After the attitude angle of the target face is obtained, comparing the attitude angle of the target face with a preset attitude angle range, if the attitude angle of the target face is within the preset attitude angle range, the target face is considered to be effective, the target face in an effective face image can be cut, only the face area of the target face is reserved, a face image of the target face is obtained, and the structural measurement feature of the target face is extracted from the face image.

In this embodiment, before extracting the structure metric feature of the target face, a face alignment operation is performed on the target face. A face alignment operation comprising: and performing attitude angle compensation through affine transformation to enable the human face to be transformed into a front face or an approximate front face, wherein the operations are called human face alignment, and after the human face alignment operation, the structural measurement features of the target human face can be extracted.

Fig. 6 is a flowchart illustrating the steps of structure metric feature extraction according to an embodiment of the present invention.

And step S610, marking points in the effective face image according to the target face.

And S620, extracting the key points of the face structure of the target face according to the mark points of the target face.

Step S630, extracting the structural measurement characteristics corresponding to the target face according to the face structural key points of the target face.

The key points of the face structure refer to mark points for positioning the face structure. Structural key points of the face, including but not limited to: and the marking points are used for positioning key area positions such as eyebrows, eyes, a nose, a mouth, face contours and the like.

The structural measurement feature refers to the structural feature of a human face. Further, the structure metric features are multi-dimensional feature vectors. For example: size, angle, etc. of the five sense organs.

Specifically, the step of marking the face area of the target face is similar to the step of marking the face area of the target face when the pose angle is determined, but in order to better mark the structural information of the target face, the model used in the embodiment is 68 marker models in dlib, and the 68 marker points can outline each part of the target face, for example, the 68 marker points can outline the eyebrow shape, the eyes, the nose, the mouth, and the face contour. If 68 marking points are marked on the target face when effective face recognition is carried out, marking the marking points on the target face in the effective face image can use the marking points which are marked on the target face.

Further, according to the relationship between the BMI and the face structure, when the marking of the mark point is performed in the face area of the target face, other mark points may also be marked, for example: carry out the points (acupoints) of the body fluid.

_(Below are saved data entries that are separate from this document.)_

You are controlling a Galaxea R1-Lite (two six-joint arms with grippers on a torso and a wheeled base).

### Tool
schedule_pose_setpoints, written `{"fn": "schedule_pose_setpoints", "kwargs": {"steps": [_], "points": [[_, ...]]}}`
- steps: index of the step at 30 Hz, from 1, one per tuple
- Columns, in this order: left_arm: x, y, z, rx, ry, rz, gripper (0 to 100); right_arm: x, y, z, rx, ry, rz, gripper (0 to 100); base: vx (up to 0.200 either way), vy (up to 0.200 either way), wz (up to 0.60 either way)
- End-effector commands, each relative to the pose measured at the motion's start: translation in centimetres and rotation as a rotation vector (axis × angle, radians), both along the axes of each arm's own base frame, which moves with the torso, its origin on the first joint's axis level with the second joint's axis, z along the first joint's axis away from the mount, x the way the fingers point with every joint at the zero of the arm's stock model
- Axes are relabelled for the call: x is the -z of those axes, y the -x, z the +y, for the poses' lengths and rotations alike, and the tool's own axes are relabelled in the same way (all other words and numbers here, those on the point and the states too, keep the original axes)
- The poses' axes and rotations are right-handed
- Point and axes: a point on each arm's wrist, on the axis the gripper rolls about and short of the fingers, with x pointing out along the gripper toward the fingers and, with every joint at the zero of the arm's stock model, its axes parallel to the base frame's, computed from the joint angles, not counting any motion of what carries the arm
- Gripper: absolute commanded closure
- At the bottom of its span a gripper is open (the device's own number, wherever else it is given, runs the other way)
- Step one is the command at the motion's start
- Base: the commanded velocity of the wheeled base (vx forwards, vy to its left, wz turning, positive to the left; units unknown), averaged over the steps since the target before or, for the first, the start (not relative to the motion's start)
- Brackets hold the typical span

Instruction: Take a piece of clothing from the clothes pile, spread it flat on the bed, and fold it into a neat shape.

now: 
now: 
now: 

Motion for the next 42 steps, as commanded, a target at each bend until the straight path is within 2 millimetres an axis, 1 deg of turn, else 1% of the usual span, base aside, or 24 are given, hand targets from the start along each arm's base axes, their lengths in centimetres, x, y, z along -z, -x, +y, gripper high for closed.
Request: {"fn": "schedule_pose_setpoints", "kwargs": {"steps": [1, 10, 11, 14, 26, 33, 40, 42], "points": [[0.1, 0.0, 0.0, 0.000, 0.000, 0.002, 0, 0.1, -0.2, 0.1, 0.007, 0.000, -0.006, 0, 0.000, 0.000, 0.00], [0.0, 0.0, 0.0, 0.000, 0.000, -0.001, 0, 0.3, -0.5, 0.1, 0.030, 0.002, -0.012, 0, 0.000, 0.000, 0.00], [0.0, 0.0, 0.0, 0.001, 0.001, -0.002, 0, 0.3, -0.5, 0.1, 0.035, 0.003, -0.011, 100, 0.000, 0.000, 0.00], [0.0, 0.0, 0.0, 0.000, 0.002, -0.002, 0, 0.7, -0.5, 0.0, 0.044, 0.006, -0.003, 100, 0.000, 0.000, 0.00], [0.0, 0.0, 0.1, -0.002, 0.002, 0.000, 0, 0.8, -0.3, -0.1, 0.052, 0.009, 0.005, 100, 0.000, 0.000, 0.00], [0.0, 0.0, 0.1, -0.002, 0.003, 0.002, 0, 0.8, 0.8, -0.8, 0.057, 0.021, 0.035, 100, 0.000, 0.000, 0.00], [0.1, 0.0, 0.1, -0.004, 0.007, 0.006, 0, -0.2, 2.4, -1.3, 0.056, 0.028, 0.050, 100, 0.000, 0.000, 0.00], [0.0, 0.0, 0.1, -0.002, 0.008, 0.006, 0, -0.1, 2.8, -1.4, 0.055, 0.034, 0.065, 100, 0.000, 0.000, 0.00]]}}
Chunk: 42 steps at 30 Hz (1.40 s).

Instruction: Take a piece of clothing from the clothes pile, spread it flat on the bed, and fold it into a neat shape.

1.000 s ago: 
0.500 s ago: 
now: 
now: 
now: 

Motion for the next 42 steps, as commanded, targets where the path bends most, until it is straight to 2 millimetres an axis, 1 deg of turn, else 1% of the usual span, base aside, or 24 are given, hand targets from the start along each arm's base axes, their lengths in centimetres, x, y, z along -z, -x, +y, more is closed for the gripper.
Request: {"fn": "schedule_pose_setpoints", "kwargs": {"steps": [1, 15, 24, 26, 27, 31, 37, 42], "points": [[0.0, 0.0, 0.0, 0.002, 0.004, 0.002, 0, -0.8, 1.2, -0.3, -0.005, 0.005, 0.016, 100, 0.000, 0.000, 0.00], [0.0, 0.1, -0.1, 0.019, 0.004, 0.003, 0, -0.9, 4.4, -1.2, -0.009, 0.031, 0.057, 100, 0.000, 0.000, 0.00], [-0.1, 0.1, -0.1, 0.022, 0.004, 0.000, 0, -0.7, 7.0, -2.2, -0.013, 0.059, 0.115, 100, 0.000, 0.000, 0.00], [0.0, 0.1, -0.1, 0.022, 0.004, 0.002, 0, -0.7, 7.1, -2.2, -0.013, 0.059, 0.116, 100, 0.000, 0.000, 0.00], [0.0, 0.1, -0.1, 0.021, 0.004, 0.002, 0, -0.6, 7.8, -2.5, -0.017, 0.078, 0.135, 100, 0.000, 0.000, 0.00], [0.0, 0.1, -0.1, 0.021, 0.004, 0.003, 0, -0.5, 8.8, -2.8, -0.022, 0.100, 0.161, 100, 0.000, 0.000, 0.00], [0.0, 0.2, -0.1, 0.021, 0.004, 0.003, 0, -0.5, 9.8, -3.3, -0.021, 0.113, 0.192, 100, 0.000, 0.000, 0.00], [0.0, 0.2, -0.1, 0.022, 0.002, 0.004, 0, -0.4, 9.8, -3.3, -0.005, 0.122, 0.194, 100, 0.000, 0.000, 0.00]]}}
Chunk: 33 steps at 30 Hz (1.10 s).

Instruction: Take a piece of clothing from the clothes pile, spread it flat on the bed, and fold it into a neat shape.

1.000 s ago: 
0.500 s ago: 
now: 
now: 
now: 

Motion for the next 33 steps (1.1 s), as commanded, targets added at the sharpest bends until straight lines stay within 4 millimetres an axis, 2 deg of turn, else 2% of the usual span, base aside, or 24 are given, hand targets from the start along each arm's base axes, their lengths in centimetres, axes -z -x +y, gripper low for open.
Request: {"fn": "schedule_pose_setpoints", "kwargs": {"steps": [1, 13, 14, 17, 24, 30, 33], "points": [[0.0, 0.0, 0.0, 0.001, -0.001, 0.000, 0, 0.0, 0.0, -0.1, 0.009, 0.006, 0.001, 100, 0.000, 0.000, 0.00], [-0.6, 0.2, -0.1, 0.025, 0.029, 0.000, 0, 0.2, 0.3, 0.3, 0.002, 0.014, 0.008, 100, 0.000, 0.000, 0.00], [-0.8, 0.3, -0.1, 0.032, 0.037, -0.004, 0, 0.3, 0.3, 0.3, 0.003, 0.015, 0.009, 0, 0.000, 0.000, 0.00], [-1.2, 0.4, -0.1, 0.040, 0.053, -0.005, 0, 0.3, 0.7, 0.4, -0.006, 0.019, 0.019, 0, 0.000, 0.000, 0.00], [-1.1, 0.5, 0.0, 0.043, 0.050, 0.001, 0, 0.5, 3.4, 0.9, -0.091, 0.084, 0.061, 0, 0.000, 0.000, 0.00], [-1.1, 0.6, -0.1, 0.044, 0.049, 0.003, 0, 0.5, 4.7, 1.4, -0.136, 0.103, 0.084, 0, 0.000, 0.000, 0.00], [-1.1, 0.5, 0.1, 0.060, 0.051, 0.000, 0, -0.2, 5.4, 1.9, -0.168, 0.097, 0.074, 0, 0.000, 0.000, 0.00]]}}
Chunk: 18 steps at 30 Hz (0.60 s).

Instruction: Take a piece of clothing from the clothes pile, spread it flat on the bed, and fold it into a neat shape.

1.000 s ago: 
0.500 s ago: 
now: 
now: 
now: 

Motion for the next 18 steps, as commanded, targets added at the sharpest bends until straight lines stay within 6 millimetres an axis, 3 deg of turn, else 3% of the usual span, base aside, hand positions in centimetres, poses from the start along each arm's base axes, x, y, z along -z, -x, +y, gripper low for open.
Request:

The supporting point is a depressed part between the lower edge of the lower lip and the chin top (called as ground pavilion), and the depressed part is closely related to the structural measurement feature of the lower part of the face. It may be called a bearing point (pocket) as the 69 th marker point. Further, the grout point is generally on the line segment between the lower lip and the ground pavilion and at the bottom of the concavity. The bottom of the recess between the lower lip's lower edge and the pavilion is often the lowest point of brightness on the line segment. Assuming that the quartile points of a line segment from the lower edge of the lower lip to the ground pavilion are a, b and c in sequence; the point with the lowest brightness among the sub-line segments ab is searched for and is considered as the slurry bearing point to be found.

Thus, 69 markers are found on the target face, as shown in fig. 7, which is a schematic diagram of markers according to an embodiment of the present invention.

The 69 marked points are used as initial marked points to extract face structure key points, as shown in table 1 below, but it should be understood by those skilled in the art that the face structure key points in table 1 are only for illustrating the embodiment and are not used to limit the embodiment.

TABLE 1

There are three columns in table 1, which respectively represent the name, the label, and the serial number of the mark point of the face structure key point or the method for obtaining the face structure key point through the mark point. Many facial structure key points can be extracted through 69 marking points, and according to the relative ratio relation between the transverse direction and the longitudinal direction of the human face and the distribution condition of the marking points on the human face, the embodiment extracts 25 facial structure key points which are used for extracting the next structural measurement feature.

And extracting facial structure measurement characteristics according to the extracted facial structure key points. A series of structure metric features can be extracted from the 25 facial structure key points extracted in the previous step, so that the face can be encoded into a corresponding structure metric feature vector.

The basic principle of selection of structural metric features is that these structural features have definite meanings and are closely related to BMI. Various structural metric features can be randomly extracted, and whether the structural metric features are closely related to the BMI or not can be determined in the process of training the body mass index prediction model. The close association of the structural metric features with the BMI means that: the BMI predicted by using the structural metrology feature is more accurate, while the BMI predicted without using the structural metrology feature is not accurate enough. After determining the structural metric features that are closely related to the BMI, the structural key points of the face that need to be extracted can be determined.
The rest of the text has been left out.